» Record excerpts:
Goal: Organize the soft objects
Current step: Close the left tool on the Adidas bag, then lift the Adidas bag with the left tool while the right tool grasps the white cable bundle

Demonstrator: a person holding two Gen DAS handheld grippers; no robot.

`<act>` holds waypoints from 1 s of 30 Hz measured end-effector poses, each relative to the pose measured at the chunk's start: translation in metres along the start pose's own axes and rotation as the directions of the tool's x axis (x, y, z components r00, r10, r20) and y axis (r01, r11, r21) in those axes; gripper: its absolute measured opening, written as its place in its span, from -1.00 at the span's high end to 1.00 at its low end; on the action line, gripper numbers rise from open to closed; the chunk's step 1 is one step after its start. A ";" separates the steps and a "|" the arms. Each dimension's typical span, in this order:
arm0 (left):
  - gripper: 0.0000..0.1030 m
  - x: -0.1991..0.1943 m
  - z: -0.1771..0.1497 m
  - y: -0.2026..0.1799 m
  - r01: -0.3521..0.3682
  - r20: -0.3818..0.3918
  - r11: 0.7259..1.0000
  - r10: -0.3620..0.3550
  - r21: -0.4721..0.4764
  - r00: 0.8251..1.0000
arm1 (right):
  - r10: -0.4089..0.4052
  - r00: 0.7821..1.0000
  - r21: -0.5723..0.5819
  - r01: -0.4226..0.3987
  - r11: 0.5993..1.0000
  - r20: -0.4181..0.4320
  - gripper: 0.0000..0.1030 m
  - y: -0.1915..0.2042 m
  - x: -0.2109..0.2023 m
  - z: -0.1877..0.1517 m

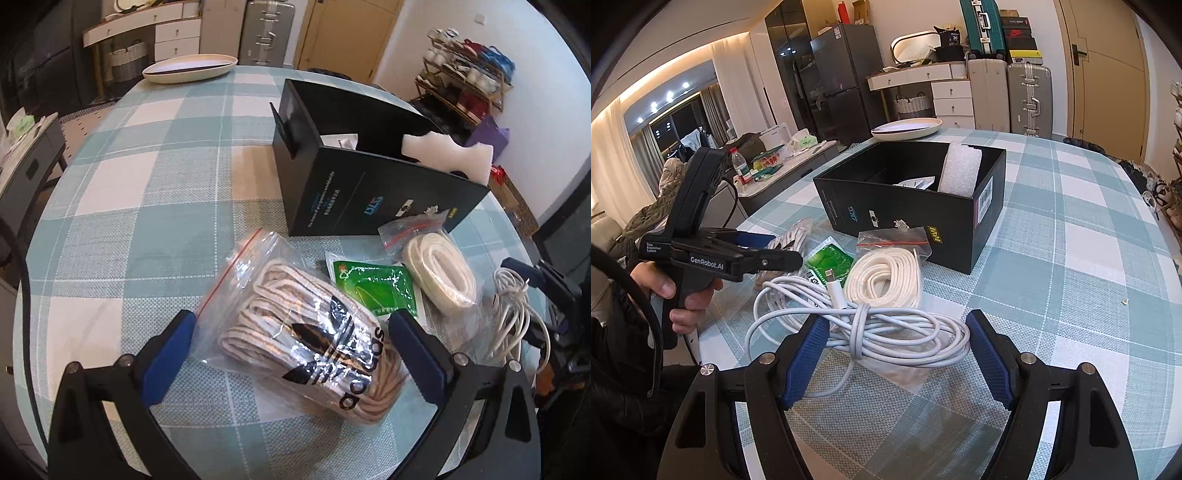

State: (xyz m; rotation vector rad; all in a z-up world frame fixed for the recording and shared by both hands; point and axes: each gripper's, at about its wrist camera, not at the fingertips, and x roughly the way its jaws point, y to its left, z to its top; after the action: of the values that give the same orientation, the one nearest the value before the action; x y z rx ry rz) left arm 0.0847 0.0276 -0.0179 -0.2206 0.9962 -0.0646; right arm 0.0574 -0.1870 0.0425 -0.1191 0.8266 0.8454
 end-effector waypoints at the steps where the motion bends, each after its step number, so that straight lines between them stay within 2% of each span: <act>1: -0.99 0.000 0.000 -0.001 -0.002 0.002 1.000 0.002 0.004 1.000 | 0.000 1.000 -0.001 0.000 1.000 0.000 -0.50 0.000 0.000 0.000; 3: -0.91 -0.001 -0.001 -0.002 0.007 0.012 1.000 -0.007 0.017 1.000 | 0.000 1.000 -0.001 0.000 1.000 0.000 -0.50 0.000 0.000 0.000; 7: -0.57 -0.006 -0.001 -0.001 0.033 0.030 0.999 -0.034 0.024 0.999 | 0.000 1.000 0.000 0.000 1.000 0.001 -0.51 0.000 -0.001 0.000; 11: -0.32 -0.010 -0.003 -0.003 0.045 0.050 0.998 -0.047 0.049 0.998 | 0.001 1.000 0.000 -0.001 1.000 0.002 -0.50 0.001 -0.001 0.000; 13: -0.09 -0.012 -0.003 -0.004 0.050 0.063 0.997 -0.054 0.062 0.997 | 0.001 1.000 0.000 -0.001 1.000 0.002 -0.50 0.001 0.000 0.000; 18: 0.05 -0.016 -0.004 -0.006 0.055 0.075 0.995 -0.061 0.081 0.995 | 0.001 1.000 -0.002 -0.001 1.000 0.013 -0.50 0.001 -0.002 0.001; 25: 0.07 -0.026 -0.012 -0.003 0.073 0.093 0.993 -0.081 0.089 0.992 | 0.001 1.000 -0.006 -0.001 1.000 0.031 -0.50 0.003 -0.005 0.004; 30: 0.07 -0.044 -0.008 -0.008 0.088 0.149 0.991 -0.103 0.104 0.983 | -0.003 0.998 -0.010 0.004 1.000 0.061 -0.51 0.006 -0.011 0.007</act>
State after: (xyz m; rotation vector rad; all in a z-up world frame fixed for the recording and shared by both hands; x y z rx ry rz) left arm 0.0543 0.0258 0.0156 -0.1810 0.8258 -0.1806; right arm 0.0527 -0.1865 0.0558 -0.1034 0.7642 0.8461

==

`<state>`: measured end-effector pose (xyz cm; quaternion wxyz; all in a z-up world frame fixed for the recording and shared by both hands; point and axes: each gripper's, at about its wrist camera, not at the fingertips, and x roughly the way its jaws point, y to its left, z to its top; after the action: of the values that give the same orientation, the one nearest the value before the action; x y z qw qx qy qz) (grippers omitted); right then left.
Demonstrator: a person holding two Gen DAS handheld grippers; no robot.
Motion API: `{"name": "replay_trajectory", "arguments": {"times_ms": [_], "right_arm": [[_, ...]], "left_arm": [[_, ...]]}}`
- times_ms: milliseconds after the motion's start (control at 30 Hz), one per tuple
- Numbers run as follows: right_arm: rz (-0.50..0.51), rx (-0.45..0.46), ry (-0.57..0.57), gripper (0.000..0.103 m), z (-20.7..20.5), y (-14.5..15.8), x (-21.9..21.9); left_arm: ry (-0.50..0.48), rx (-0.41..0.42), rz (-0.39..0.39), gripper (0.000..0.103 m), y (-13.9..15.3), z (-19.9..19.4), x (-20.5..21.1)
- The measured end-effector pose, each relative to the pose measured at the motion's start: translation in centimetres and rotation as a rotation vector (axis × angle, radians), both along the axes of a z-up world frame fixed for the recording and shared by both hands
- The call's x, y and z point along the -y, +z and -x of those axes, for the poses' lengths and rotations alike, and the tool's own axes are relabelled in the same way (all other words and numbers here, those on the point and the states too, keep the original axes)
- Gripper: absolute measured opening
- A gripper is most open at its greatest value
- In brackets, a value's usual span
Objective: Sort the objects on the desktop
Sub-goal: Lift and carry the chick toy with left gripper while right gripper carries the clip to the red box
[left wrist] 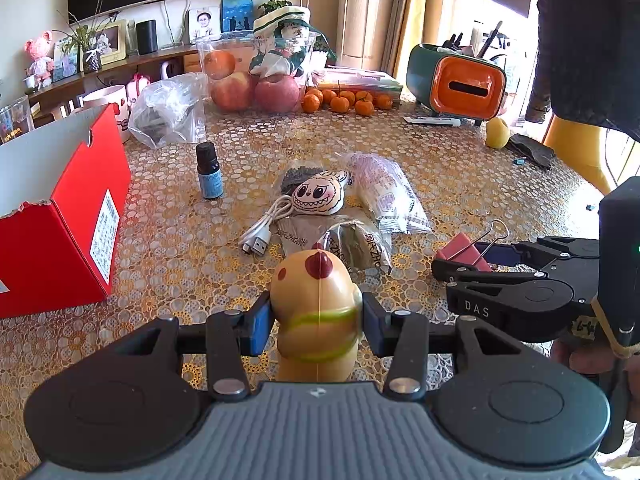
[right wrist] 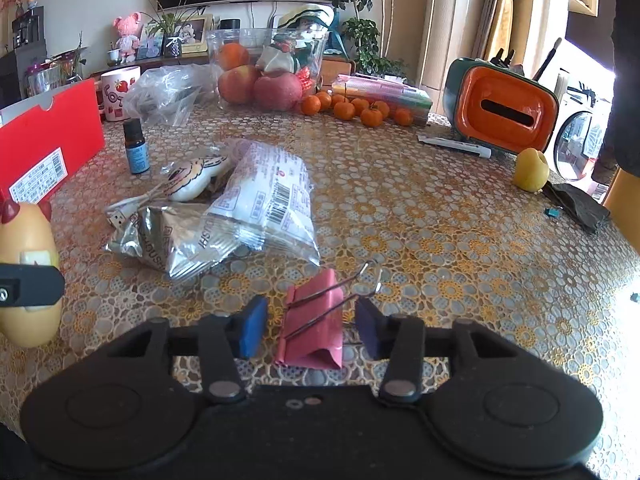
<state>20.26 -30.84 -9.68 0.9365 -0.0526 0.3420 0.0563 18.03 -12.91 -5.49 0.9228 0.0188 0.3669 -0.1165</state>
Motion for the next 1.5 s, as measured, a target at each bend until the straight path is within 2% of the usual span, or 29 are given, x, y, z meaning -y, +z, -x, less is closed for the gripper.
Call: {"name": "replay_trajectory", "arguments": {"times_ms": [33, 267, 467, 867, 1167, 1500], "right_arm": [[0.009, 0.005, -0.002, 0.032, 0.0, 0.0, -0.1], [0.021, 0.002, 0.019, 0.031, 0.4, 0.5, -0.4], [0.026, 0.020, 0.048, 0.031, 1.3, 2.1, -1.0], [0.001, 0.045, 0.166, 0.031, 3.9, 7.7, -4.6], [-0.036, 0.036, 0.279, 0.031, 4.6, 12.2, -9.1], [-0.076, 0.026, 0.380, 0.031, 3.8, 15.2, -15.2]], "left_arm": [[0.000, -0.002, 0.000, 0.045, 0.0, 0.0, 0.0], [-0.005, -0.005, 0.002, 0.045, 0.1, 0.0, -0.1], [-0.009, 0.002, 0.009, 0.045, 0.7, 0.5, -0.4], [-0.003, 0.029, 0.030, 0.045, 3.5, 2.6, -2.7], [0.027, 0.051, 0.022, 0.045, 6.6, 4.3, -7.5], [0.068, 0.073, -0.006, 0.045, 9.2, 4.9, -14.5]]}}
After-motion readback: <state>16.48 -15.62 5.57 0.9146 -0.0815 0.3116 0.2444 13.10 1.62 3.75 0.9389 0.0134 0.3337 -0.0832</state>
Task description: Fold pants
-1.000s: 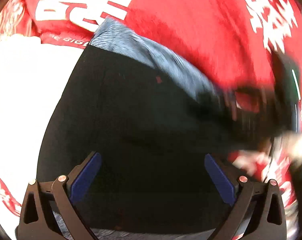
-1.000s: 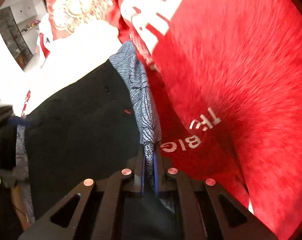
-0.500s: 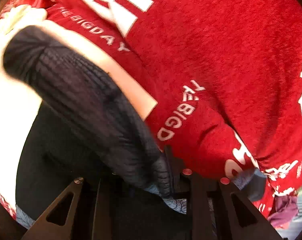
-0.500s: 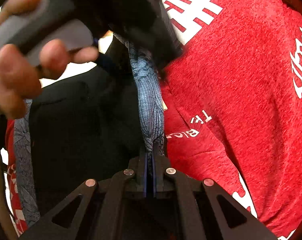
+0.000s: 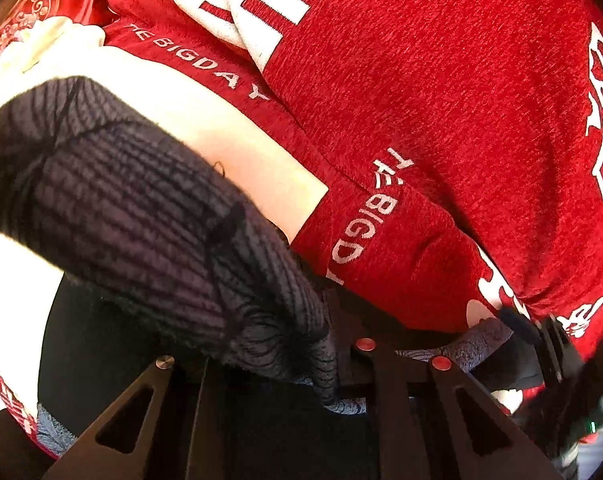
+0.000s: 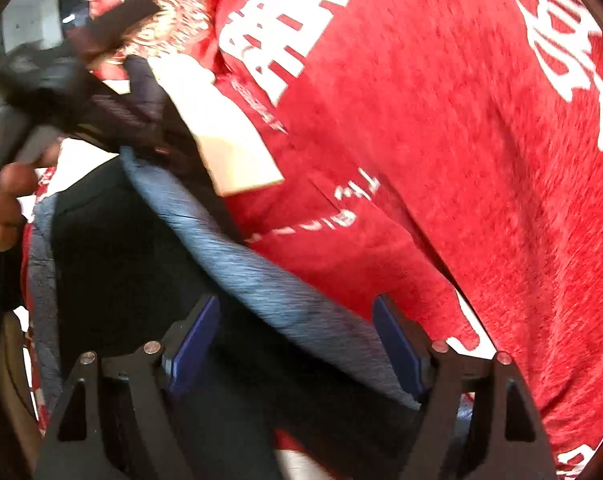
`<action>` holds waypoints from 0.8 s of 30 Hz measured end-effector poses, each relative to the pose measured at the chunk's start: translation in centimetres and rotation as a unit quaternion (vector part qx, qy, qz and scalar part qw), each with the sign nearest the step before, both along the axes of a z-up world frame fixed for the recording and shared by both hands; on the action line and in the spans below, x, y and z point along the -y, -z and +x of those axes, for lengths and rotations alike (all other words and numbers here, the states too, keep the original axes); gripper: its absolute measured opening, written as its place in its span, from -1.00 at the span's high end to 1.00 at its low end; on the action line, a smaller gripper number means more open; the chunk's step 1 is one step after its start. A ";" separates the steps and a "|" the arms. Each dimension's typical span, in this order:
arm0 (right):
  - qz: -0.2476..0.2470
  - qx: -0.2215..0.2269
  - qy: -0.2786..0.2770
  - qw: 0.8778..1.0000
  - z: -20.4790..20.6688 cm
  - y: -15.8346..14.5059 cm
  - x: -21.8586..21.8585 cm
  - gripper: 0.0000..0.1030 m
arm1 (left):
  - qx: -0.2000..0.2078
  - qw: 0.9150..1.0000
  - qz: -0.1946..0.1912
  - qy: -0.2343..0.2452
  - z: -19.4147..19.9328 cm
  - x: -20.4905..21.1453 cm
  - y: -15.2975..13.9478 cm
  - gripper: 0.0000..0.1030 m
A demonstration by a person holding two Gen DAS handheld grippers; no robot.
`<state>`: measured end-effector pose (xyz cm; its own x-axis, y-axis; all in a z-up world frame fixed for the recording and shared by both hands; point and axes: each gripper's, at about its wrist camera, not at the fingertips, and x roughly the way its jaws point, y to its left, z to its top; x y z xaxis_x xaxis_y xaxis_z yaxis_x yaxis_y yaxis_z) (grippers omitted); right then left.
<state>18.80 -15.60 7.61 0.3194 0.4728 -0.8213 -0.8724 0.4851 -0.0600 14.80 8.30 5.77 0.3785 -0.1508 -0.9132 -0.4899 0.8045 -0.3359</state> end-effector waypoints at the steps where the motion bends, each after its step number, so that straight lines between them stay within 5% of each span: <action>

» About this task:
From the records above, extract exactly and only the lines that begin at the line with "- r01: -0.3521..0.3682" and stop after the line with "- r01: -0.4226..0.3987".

» Written response:
  - r01: -0.3521..0.3682
  - r20: -0.3818..0.3918
  - r11: 0.7259..1.0000
  - r10: -0.3620..0.3550
  - r21: -0.4721..0.4764
  - r00: 0.8251..1.0000
arm1 (right):
  - r10: -0.4089..0.4052
  - r00: 0.7821..1.0000
  - r21: -0.5723..0.5819
  - r01: -0.4226..0.3987

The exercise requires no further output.